## YOUR TASK
A verbatim reproduction of the lines below, from the line containing "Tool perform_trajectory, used" through the line containing "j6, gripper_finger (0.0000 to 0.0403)", both ends included, is the whole required output.

## SOURCE MATERIAL
::::::::::

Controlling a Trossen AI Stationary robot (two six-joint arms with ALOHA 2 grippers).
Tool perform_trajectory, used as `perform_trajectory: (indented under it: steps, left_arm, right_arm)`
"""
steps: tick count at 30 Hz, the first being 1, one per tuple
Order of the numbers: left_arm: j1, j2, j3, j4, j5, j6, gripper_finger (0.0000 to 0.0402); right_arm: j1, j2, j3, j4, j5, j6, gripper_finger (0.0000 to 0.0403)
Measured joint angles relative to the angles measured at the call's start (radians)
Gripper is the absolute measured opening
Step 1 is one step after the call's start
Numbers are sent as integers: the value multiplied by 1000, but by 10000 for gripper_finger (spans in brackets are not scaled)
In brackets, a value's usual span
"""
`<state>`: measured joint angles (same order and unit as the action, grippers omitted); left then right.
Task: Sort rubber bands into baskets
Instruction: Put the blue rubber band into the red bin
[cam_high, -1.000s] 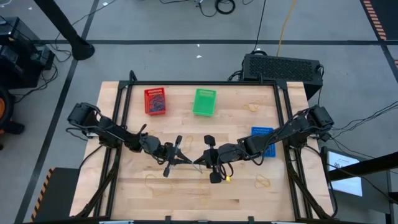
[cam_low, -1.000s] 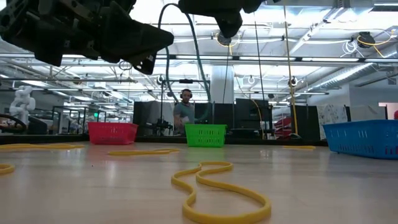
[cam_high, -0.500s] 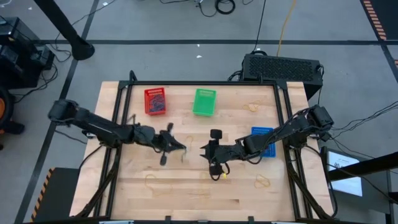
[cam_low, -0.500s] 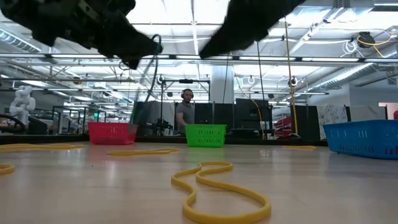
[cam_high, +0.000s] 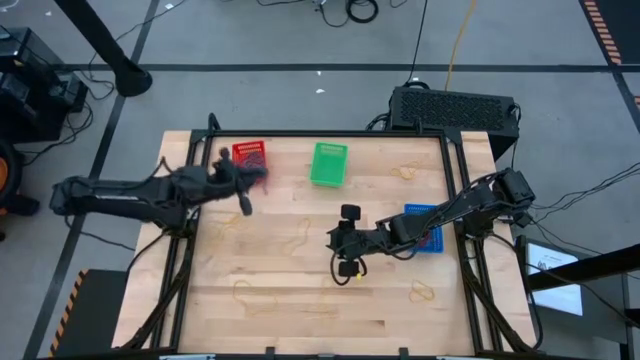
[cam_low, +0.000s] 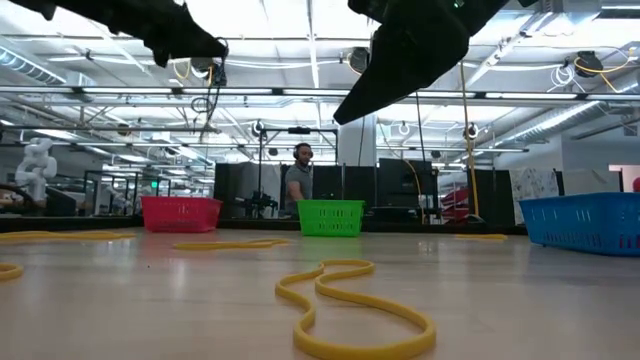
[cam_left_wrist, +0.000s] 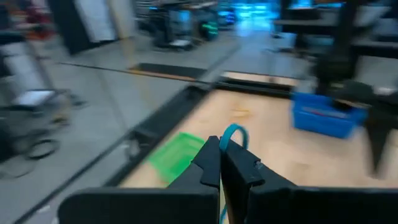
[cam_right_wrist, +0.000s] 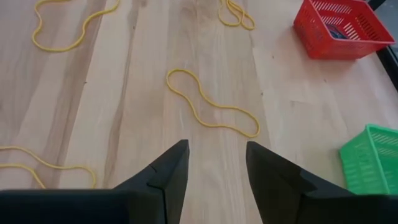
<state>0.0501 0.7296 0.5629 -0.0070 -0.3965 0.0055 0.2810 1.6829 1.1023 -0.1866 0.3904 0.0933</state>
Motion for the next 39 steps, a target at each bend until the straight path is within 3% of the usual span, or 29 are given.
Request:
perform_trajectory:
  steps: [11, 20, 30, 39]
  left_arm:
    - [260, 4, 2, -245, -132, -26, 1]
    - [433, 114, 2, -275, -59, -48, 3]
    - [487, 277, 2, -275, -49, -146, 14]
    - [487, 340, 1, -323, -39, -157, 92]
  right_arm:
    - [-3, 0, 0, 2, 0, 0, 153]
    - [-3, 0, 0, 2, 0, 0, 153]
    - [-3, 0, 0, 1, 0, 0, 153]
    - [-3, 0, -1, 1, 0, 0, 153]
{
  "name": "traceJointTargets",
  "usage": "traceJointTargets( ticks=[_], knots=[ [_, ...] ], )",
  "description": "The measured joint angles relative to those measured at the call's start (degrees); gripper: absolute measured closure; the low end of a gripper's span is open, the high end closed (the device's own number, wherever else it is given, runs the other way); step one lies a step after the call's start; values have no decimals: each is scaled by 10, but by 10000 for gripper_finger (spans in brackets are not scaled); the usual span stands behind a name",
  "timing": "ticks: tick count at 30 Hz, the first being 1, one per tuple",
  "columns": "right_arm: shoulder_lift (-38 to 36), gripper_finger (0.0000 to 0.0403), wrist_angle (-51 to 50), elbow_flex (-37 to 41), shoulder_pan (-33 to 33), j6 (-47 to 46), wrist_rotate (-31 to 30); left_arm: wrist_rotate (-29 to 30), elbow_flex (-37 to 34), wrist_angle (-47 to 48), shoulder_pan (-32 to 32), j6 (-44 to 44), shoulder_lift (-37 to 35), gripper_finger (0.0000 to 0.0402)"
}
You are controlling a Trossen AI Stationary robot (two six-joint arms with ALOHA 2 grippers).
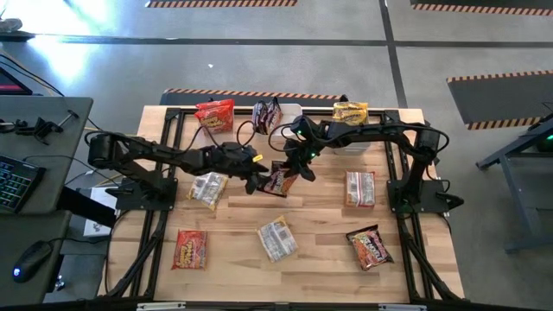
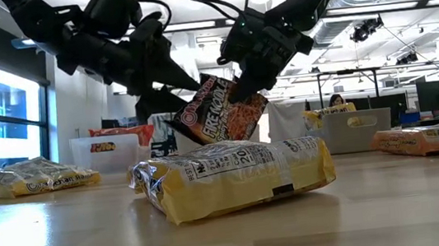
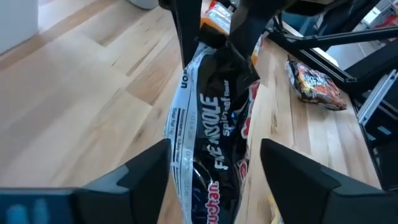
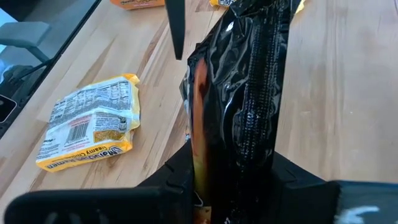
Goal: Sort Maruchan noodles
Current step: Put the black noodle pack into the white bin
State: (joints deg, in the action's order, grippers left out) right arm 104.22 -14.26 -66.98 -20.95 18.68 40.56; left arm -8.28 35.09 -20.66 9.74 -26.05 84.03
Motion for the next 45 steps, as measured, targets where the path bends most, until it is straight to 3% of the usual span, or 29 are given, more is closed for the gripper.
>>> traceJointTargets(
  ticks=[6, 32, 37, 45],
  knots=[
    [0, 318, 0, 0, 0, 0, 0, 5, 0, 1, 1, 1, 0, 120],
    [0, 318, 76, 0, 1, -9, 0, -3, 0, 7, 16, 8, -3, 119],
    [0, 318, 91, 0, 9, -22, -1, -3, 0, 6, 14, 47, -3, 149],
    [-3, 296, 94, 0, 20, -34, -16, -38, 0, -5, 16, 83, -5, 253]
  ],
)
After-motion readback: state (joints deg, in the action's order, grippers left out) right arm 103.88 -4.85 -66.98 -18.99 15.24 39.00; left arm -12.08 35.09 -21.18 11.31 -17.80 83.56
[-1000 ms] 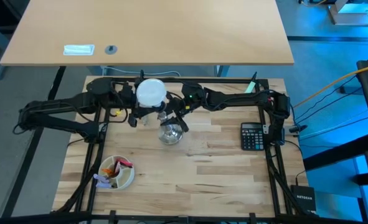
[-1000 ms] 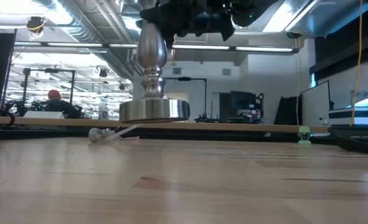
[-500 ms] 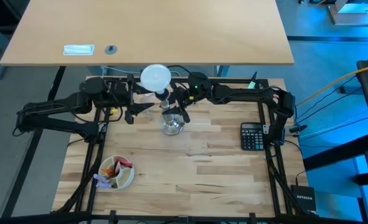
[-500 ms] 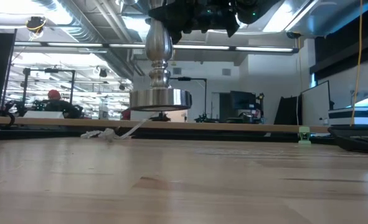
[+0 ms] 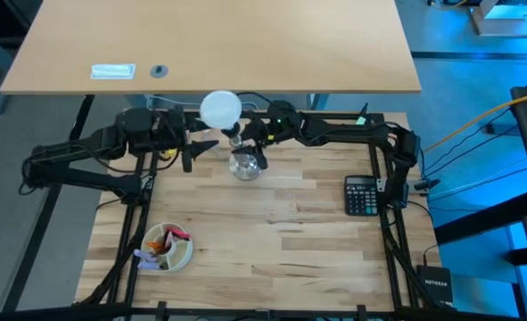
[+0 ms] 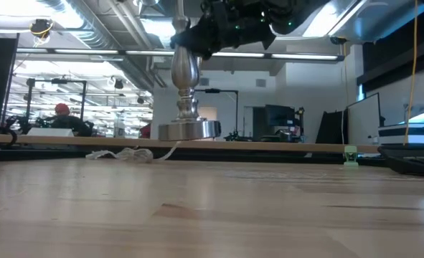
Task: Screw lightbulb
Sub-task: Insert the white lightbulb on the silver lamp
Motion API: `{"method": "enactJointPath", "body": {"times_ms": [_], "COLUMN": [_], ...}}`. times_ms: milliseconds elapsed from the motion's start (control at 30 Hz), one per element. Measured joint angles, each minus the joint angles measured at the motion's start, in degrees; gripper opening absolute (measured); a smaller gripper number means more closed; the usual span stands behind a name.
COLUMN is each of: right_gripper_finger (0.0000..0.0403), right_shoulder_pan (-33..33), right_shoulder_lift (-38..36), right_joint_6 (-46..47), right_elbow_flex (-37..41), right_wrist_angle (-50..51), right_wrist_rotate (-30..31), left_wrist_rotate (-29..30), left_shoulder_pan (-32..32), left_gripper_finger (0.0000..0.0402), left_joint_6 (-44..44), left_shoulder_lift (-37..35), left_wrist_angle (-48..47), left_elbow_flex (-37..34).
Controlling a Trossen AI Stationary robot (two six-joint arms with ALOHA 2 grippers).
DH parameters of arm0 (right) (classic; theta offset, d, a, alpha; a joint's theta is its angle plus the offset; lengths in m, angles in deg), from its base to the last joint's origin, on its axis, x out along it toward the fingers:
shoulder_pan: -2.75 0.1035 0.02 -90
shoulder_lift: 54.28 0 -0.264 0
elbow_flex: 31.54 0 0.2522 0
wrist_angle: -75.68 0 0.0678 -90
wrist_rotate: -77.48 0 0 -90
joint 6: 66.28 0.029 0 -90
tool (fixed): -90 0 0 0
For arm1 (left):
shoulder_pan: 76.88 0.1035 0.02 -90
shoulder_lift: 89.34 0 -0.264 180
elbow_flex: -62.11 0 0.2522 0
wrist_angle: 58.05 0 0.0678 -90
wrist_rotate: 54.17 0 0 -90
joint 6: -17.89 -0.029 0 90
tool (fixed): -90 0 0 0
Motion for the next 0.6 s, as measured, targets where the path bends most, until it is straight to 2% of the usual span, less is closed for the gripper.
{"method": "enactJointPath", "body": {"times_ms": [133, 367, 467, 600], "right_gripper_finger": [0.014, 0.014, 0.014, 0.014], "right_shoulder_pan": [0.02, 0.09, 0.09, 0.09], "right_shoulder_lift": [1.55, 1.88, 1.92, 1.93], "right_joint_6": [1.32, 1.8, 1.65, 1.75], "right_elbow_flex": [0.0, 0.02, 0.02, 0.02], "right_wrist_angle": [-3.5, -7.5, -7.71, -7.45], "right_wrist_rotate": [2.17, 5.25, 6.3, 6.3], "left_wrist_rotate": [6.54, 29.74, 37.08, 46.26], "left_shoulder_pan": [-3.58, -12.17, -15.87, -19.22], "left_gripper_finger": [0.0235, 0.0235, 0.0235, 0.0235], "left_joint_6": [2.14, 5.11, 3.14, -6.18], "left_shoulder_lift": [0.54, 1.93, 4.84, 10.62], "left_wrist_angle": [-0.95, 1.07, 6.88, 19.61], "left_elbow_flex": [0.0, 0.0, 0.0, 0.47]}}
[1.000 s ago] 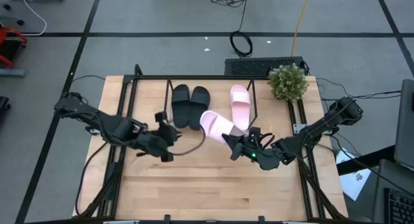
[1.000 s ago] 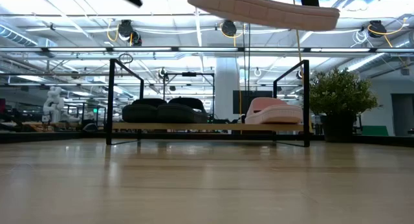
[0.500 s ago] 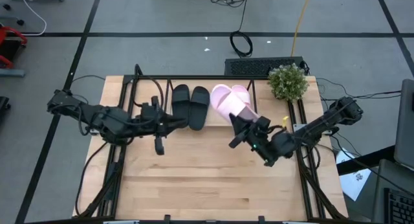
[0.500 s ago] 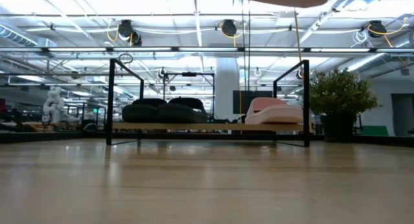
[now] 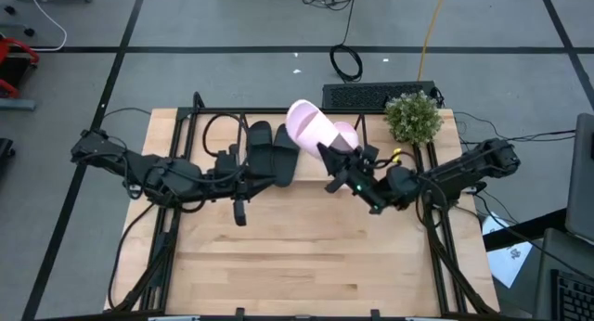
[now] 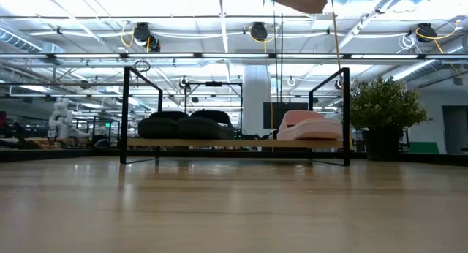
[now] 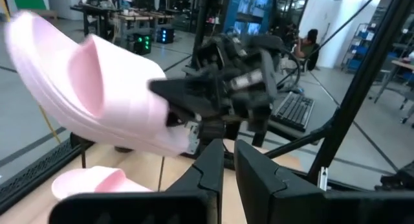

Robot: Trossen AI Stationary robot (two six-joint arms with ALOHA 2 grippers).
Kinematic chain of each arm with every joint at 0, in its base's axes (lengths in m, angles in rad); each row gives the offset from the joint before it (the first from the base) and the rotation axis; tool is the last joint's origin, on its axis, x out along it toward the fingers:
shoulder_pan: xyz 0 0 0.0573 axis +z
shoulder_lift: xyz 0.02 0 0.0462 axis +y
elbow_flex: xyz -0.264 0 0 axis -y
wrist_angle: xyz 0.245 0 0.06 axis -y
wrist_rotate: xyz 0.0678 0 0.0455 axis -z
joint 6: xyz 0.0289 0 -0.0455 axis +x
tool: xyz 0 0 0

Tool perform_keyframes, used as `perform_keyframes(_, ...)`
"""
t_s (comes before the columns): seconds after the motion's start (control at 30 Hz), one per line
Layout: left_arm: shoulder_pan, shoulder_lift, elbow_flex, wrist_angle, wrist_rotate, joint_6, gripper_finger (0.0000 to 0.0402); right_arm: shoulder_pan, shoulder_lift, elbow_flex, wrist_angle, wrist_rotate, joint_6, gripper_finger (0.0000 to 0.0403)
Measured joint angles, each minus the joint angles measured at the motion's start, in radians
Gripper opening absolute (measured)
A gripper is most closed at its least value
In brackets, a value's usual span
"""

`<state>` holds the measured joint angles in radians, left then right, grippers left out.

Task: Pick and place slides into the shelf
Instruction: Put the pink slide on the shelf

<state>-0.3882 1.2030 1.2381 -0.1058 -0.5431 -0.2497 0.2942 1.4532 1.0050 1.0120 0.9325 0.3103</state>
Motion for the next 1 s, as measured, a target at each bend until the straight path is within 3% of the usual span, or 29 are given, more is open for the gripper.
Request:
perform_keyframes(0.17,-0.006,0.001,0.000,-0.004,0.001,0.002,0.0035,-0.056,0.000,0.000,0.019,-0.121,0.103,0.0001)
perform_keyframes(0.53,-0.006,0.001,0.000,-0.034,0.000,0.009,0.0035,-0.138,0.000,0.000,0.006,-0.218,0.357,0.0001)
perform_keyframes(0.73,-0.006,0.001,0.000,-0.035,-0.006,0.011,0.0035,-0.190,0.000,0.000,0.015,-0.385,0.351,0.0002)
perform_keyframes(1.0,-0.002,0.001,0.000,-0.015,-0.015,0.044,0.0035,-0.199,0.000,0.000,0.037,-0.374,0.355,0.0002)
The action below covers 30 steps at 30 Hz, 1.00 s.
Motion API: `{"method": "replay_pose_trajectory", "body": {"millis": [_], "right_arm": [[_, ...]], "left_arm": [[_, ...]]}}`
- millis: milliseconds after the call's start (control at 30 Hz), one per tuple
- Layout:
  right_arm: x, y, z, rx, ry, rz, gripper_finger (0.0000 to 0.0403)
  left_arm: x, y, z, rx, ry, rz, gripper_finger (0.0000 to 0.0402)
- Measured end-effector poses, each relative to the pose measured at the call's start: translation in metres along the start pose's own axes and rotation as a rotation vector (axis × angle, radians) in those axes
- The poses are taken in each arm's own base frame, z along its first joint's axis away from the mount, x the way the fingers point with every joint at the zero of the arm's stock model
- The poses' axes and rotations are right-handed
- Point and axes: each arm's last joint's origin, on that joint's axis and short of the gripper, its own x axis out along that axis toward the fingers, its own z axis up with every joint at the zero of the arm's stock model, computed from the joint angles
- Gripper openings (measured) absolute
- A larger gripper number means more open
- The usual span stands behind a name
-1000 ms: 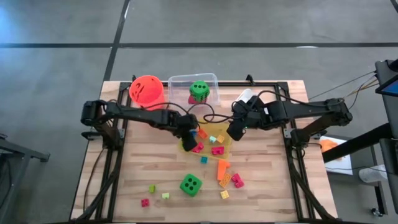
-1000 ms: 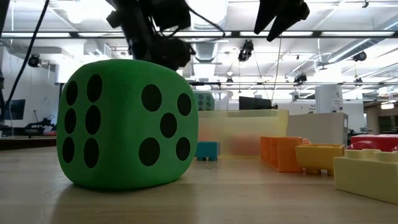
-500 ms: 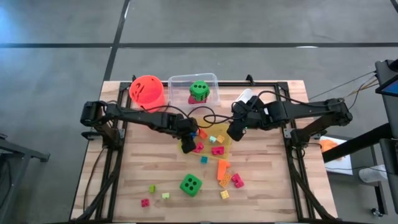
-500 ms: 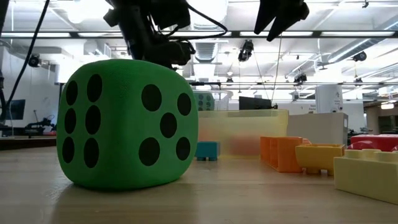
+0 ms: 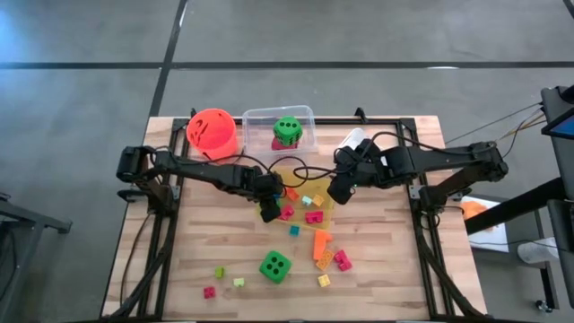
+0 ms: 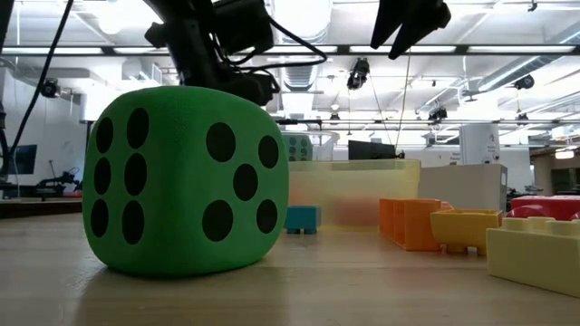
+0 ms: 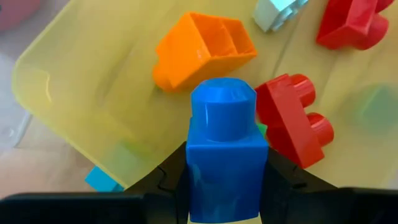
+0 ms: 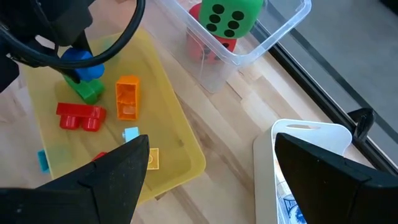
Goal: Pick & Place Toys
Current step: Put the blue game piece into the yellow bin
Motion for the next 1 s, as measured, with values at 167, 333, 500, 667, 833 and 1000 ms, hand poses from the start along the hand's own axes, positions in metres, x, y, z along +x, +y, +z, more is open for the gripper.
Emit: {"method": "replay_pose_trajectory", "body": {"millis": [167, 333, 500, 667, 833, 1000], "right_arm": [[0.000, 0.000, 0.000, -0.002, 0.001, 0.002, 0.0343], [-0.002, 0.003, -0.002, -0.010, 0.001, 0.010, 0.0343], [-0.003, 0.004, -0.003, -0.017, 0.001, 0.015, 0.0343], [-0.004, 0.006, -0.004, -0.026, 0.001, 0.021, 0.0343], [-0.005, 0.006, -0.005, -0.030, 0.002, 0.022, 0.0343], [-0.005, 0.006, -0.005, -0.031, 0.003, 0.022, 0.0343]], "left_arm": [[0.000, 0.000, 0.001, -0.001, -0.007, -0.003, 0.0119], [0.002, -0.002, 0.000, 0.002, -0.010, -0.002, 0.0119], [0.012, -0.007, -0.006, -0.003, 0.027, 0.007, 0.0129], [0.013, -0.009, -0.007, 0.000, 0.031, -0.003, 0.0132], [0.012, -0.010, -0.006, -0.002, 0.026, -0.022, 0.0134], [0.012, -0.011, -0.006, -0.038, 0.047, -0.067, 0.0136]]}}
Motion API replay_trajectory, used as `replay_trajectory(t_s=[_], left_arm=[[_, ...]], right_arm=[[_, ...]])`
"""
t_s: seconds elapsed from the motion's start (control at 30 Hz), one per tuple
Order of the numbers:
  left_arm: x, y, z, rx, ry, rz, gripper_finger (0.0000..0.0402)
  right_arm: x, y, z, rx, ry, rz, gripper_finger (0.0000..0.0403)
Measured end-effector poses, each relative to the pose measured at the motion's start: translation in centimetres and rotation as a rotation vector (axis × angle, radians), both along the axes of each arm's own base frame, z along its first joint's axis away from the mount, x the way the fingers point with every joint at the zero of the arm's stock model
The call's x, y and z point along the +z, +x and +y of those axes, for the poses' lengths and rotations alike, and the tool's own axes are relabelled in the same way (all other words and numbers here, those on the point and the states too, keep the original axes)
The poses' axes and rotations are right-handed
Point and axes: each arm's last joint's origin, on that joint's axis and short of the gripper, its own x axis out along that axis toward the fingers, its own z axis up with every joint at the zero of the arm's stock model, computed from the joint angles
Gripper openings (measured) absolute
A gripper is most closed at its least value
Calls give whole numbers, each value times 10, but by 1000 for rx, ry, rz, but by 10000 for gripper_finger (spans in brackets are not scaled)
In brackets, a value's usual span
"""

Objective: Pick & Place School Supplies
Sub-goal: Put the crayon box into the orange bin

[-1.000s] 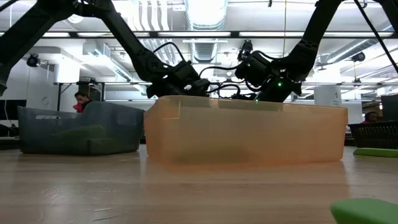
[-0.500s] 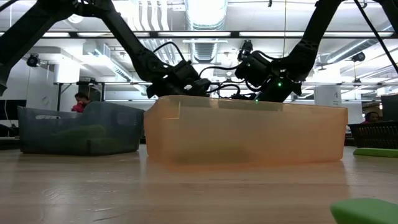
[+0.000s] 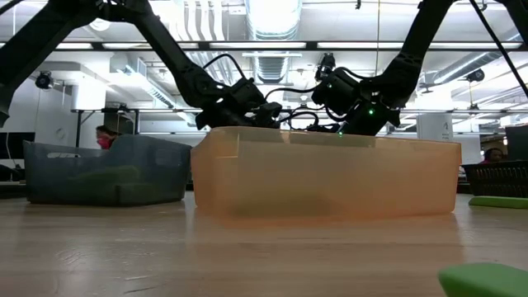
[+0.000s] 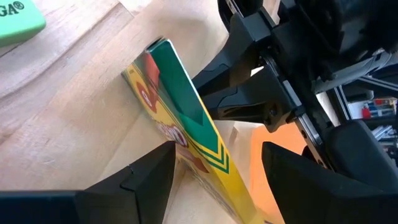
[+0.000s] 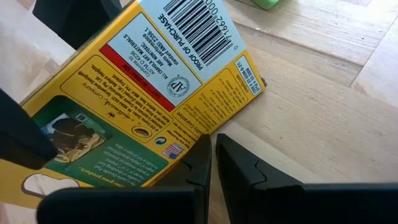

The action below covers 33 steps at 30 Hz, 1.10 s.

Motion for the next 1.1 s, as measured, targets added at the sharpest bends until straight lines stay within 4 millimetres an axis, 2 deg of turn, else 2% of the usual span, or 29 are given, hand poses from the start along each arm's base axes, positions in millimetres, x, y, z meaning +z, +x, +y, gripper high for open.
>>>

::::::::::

## TASK SOLUTION
Tool perform_trajectory, used as `perform_trajectory: (indented under it: steps, left_arm, right_arm)`
"""
steps: tick count at 30 Hz, the first being 1, one per tuple
Order of the numbers: left_arm: j1, j2, j3, j4, j5, j6, gripper_finger (0.0000 to 0.0402); right_arm: j1, j2, j3, j4, j5, j6, gripper_finger (0.0000 to 0.0403)

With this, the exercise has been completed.